> What you need to do: The answer must be an exact copy of every record.

> Input for this task:

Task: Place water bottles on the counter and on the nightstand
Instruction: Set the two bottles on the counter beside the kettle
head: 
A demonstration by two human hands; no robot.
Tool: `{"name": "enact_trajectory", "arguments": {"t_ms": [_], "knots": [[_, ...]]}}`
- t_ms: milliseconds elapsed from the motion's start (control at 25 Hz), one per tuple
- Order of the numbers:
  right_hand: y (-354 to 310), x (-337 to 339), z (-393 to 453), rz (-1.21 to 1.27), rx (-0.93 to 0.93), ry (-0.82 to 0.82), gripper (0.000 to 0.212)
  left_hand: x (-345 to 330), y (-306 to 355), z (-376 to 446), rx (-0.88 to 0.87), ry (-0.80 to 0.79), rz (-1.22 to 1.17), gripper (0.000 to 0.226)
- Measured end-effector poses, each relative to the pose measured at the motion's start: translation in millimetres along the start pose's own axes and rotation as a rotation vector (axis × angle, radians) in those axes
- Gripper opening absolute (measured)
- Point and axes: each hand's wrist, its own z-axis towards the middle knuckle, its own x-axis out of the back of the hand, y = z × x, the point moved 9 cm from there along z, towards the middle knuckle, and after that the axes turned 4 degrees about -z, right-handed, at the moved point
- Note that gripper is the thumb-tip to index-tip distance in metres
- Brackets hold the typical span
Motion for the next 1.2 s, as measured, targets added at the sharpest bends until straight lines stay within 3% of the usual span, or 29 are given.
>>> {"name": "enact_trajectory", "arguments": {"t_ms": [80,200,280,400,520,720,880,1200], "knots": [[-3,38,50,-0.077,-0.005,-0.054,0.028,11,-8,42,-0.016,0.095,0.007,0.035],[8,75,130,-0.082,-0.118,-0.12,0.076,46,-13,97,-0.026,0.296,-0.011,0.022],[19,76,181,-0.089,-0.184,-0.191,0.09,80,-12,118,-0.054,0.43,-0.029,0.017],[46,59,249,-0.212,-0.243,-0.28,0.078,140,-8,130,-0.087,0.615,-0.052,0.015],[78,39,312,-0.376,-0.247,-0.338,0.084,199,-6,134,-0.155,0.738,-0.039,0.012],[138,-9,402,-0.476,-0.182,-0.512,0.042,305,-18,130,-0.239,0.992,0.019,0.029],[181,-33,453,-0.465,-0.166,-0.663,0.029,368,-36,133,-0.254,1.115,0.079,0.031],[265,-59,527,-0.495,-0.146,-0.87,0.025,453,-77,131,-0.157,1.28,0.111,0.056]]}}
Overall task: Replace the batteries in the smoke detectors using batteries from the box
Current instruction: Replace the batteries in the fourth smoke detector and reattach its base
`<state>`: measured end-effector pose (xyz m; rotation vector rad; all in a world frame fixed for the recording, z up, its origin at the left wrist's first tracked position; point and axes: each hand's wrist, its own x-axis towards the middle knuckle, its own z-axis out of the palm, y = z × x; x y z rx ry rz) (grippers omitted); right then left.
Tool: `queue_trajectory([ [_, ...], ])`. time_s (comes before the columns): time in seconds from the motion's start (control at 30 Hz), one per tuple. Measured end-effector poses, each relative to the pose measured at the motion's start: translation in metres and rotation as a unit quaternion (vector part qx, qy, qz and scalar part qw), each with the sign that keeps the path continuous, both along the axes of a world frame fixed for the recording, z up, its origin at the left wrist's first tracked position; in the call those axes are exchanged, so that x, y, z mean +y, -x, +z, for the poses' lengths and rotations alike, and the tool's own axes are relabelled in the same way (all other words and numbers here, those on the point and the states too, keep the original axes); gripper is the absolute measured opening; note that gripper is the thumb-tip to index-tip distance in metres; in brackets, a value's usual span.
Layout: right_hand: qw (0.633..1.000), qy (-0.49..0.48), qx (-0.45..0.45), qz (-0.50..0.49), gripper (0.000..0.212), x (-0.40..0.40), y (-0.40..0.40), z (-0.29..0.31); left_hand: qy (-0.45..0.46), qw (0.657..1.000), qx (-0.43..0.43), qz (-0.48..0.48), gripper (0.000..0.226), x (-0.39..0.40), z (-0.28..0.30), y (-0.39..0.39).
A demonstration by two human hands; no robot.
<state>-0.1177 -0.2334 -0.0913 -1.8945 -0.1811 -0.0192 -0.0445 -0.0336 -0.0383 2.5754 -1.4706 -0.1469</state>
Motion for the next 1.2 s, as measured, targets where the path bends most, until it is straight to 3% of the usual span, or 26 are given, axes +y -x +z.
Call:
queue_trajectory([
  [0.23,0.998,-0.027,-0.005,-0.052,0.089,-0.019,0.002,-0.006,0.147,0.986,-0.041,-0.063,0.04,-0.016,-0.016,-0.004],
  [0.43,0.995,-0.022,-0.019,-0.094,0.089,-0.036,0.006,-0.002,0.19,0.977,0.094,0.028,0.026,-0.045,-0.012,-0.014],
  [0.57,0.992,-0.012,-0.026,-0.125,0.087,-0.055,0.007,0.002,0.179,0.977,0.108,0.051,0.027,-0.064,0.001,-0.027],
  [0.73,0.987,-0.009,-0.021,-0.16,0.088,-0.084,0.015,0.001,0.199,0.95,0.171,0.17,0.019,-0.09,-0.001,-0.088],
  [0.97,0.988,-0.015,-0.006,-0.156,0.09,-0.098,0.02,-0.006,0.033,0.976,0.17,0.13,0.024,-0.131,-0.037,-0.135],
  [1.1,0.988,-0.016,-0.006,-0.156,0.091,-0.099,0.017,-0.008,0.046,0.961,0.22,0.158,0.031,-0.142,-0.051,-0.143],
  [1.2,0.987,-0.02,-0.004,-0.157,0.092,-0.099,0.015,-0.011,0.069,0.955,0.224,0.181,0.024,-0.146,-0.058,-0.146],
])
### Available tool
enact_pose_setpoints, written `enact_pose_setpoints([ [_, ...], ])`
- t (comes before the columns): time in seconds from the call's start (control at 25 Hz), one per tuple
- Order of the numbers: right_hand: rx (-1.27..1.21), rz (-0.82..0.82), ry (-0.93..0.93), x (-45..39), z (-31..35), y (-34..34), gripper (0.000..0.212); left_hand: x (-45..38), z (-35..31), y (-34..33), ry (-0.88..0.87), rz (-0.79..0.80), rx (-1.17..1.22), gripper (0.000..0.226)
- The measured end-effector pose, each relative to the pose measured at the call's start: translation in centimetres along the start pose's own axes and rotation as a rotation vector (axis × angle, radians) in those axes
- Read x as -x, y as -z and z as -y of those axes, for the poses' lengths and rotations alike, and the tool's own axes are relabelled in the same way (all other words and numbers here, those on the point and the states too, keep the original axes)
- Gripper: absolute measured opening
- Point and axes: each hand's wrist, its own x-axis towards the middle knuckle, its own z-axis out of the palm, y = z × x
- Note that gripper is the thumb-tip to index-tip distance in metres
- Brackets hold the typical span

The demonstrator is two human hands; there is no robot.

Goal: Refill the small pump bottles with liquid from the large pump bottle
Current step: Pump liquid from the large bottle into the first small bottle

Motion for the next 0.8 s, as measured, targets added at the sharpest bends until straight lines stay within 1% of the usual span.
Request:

> Answer to this task:
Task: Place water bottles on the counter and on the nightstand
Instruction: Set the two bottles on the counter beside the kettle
head: 
A demonstration by two human hands; no robot.
Tool: `{"name": "enact_trajectory", "arguments": {"t_ms": [_], "knots": [[_, ...]]}}`
- t_ms: milliseconds elapsed from the motion's start (control at 25 Hz), one per tuple
- Order of the numbers:
  right_hand: y (-354 to 310), x (-337 to 339), z (-393 to 453), rz (-1.21 to 1.27), rx (-0.93 to 0.93), ry (-0.82 to 0.82), gripper (0.000 to 0.212)
  left_hand: x (-345 to 330), y (-306 to 355), z (-376 to 446), rx (-0.88 to 0.87), ry (-0.80 to 0.79), rz (-1.22 to 1.17), gripper (0.000 to 0.226)
- Measured end-effector poses, each relative to the pose measured at the motion's start: translation in millimetres along the start pose's own axes and rotation as a rotation vector (axis × angle, radians) in those axes
- Gripper opening absolute (measured)
- Point and axes: each hand's wrist, its own z-axis towards the middle knuckle, its own x-axis out of the back of the hand, y = z × x, the point moved 9 cm from there along z, towards the middle knuckle, and after that the axes turned 4 degrees about -z, right-handed, at the moved point
- Note that gripper is the thumb-tip to index-tip distance in metres
- Brackets hold the typical span
Motion for the next 1.2 s, as measured, targets added at the sharpest bends until straight lines stay within 3% of the usual span, or 29 are given.
>>> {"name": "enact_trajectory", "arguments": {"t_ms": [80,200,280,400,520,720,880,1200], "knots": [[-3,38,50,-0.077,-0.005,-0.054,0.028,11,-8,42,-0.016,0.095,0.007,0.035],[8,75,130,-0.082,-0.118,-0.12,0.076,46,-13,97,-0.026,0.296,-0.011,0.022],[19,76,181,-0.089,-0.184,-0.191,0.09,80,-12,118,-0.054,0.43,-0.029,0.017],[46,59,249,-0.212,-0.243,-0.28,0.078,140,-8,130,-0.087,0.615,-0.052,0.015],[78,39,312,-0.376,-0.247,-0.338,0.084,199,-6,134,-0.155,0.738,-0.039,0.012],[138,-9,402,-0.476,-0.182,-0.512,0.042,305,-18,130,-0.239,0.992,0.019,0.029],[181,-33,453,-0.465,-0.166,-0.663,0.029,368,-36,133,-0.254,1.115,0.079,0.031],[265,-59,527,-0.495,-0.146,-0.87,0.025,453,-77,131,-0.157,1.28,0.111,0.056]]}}
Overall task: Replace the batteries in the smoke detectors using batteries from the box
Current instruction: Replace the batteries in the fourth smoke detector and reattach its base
`<state>`: measured end-effector pose (xyz m; rotation vector rad; all in a world frame fixed for the recording, z up, its origin at the left wrist's first tracked position; point and axes: each hand's wrist, its own x-axis towards the middle knuckle, its own z-axis out of the palm, y = z × x; x y z rx ry rz) (grippers omitted); right then left.
Tool: `queue_trajectory([ [_, ...], ])`. time_s (comes before the columns): time in seconds from the motion's start (control at 30 Hz), one per tuple. Measured end-effector poses, each relative to the pose measured at the motion's start: translation in metres and rotation as a unit quaternion (vector part qx, qy, qz and scalar part qw), each with the sign that keeps the path continuous, both along the axes of a world frame fixed for the recording, z up, its origin at the left wrist's first tracked position; in the call those axes are exchanged, so that x, y, z mean +y, -x, +z, for the poses' lengths and rotations alike, and the tool's own axes are relabelled in the same way (all other words and numbers here, those on the point and the states too, keep the original axes); gripper is the absolute measured opening; note that gripper is the thumb-tip to index-tip distance in metres; in brackets, a value's usual span.
Layout: right_hand: qw (0.633..1.000), qy (-0.49..0.48), qx (-0.45..0.45), qz (-0.50..0.49), gripper (0.000..0.212), x (-0.40..0.40), y (-0.40..0.40), z (-0.29..0.31); left_hand: qy (-0.45..0.46), qw (0.657..1.000), qx (-0.43..0.43), qz (-0.48..0.48), gripper (0.000..0.226), x (-0.39..0.40), z (-0.28..0.30), y (-0.39..0.39).
A demonstration by two human hands; no robot.
<state>-0.1177 -0.2334 -0.0913 -1.8945 -0.1811 -0.0192 -0.0445 -0.0336 -0.0383 2.5754 -1.4706 -0.1469</state>
Motion for the next 1.2 s, as measured, targets where the path bends most, until it is straight to 3% of the usual span, or 26 are given, axes +y -x +z.
Call:
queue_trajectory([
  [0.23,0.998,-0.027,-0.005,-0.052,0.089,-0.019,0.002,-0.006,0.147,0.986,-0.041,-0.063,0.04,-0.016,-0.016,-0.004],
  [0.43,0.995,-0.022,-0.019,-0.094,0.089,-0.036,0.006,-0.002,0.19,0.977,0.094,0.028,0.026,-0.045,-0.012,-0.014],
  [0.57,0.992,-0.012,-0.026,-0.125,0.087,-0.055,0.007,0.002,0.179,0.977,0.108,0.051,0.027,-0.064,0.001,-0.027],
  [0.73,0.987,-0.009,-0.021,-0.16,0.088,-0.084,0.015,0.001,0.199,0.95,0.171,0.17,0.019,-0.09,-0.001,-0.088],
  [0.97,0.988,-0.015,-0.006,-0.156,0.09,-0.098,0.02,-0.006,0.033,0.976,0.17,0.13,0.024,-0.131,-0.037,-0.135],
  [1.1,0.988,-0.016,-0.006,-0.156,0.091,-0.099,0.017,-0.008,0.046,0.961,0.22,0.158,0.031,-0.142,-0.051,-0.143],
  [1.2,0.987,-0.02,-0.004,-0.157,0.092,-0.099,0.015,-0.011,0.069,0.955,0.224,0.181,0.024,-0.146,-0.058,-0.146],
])
### Available tool
enact_pose_setpoints, written `enact_pose_setpoints([ [_, ...], ])`
- t (comes before the columns): time in seconds from the call's start (control at 25 Hz), one per tuple
- Order of the numbers: right_hand: rx (-1.27..1.21), rz (-0.82..0.82), ry (-0.93..0.93), x (-45..39), z (-31..35), y (-34..34), gripper (0.000..0.212); left_hand: x (-45..38), z (-35..31), y (-34..33), ry (-0.88..0.87), rz (-0.79..0.80), rx (-1.17..1.22), gripper (0.000..0.226)
- The measured end-effector pose, each relative to the pose measured at the call's start: translation in centimetres along the start pose's own axes and rotation as a rotation vector (axis × angle, radians) in those axes
- Read x as -x, y as -z and z as -y of those axes, for the poses' lengths and rotations alike, and the tool's own axes are relabelled in the same way (all other words and numbers here, those on the point and the states too, keep the original axes)
- Gripper: absolute measured opening
- Point and axes: each hand's wrist, its own x-axis towards the middle knuckle, its own z-axis out of the palm, y = z × x
- Note that gripper is the thumb-tip to index-tip distance in metres
- Brackets hold the typical span

The demonstrator is two human hands; there is no robot.

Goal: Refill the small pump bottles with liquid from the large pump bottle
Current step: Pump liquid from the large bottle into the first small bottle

Motion for the next 0.8 s, as measured, targets added at the sharpest bends until straight lines stay within 1% of the usual span.
Request:

Nothing further is required of the output.